CBD safety doubts worry retailers

Executive warns of product cutbacks after FDA report

The Food and Drug Administration has updated its stance on CBD products, raising concerns about potentially harmful effects.
The Food and Drug Administration has updated its stance on CBD products, raising concerns about potentially harmful effects.

Cannabidiol wholesalers should "have big concerns" about the U.S. Food and Drug Administration's growing unease about the safety of the cannabis compound, according to one chief executive officer.

The FDA said Monday that it "cannot conclude that CBD is generally recognized as safe among qualified experts for its use in human or animal food."

It added that "some of the available data raise serious concerns about potential harm from CBD," including liver injury, drowsiness, diarrhea and changes in mood and raised questions about its impact on children and pregnant or breastfeeding women.

This could cause big retailers to shy away from products containing CBD, a nonintoxicating compound found in the cannabis plant, said Peter Horvath, chief executive officer of Green Growth Brands Inc.

"It could be that this FDA thing causes the chains to either cut back or discontinue their CBD businesses," Horvath said Tuesday. "I think if you're in a strictly wholesale strategy and if you sell ingestibles, you'd have to have big concerns."

Green Growth Brands primarily sells CBD topicals like lotions and bath oils at mall kiosks.

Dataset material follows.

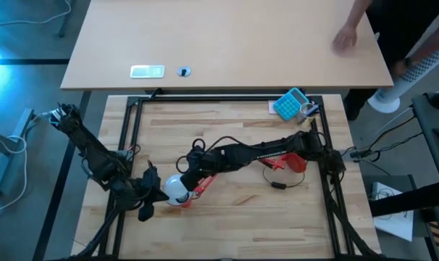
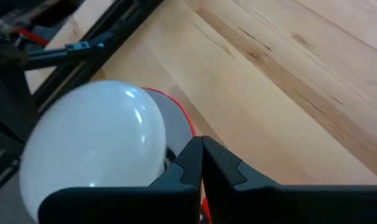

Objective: Screw lightbulb
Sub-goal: Insert the lightbulb into the orange desk lamp

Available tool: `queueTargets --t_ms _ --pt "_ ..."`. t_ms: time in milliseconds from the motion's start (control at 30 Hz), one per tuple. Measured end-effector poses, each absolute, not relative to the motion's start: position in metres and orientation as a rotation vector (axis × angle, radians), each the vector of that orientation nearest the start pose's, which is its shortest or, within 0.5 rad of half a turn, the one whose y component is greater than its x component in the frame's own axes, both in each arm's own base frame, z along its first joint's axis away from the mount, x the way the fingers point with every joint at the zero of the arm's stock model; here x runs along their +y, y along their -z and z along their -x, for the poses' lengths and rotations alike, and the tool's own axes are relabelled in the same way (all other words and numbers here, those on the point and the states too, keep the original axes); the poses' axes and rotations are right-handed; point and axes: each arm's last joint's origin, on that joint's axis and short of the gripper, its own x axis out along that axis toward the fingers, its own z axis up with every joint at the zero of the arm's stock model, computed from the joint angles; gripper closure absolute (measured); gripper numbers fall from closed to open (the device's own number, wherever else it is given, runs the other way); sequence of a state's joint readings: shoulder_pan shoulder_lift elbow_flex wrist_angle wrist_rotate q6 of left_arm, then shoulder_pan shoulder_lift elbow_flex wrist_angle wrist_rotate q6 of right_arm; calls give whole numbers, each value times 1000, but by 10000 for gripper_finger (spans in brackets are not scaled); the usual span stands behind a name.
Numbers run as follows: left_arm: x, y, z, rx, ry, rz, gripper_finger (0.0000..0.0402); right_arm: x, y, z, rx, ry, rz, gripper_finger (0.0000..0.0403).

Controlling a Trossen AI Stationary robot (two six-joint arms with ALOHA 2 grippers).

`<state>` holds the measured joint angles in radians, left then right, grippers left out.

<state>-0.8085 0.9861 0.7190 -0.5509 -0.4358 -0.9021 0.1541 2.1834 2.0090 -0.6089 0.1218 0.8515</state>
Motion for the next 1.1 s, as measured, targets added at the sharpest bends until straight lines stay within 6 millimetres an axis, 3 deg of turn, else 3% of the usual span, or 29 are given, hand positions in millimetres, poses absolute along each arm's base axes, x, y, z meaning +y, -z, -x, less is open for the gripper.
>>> queueTargets --t_ms 333,733,900,1100 --pt "-114 -246 -135 754 -6 385 401 84 -267 -485 739 271 -728 403" --pt "-103 -237 -125 804 -60 357 401 113 -277 -479 774 204 -779 403" --pt "-104 -240 -119 853 7 420 401 110 -276 -475 829 239 -762 403" --pt "-116 -245 -110 815 69 490 401 93 -276 -479 791 289 -723 403"
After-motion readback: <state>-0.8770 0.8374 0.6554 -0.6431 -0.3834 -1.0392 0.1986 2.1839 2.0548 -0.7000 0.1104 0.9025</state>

It also has a small ingestibles business.

Consumer CBD stocks fell on the news, with CV Sciences Inc. closing down 12.5% in Tuesday trading. Charlotte's Web Holdings Inc. lost 4.5% and CbdMD Inc. slid 6.8%. Green Growth stocks closed up 1.4%.

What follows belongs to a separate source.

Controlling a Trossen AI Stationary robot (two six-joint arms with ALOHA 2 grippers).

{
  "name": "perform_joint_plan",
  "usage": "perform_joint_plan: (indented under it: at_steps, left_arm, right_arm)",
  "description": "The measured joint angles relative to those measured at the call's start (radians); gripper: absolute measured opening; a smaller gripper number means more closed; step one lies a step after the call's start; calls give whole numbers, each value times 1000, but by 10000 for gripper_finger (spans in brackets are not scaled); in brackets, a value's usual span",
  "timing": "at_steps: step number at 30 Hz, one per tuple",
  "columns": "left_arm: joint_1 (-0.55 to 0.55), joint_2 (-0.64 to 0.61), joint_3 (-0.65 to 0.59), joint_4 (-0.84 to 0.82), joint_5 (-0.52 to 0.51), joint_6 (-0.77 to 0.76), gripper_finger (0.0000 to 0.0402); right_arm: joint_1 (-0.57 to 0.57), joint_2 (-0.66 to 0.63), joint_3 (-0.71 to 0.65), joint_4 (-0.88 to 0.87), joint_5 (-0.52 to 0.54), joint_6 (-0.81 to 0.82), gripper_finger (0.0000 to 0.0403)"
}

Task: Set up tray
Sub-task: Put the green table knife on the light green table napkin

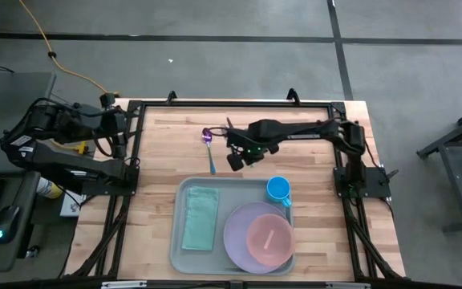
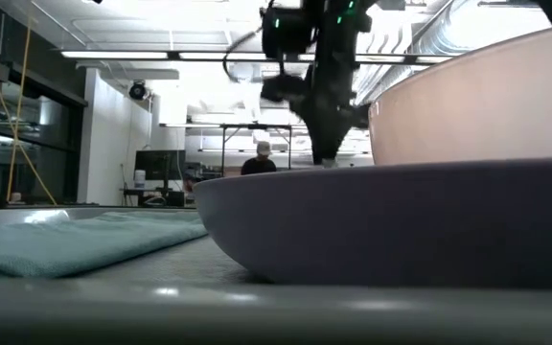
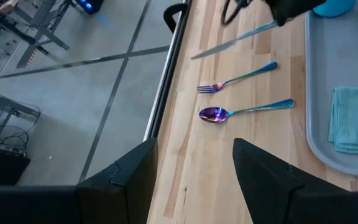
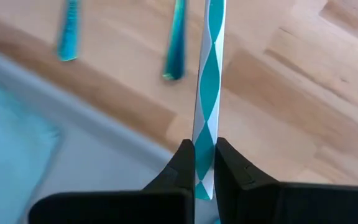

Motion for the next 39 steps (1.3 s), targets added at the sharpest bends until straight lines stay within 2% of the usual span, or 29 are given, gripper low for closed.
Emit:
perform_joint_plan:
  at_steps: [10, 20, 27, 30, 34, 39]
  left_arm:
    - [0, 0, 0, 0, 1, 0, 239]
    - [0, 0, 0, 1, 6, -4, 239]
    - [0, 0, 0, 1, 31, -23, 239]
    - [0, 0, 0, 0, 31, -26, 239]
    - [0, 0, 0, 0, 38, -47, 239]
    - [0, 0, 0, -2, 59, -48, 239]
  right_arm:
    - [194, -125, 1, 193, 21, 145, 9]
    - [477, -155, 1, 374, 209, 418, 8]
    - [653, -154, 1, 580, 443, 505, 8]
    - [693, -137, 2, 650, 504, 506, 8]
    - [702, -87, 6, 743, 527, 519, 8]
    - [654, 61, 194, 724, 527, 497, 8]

The FDA's statement "used an inappropriately alarmist tone," Duffy MacKay, CV Sciences' senior vice president of scientific and regulatory affairs, said in an emailed statement. "There are more direct ways for the FDA to address bad actors while still working with responsible companies to establish the appropriate scope of hemp-derived ingredients for supplements based on sound research."

Bullish forecasts on CBD's sales potential are likely to be slashed in the wake of the FDA's "very cautious tone," according to Jefferies analyst Owen Bennett, whose own model calls for retail sales of $3.5 billion in 2022.

The agency hasn't made a final decision about how to regulate cannabidiol, which is a non-intoxicating compound found in the cannabis plant, but Monday's statement indicates its approach is likely to be stringent, he wrote in a research note Tuesday.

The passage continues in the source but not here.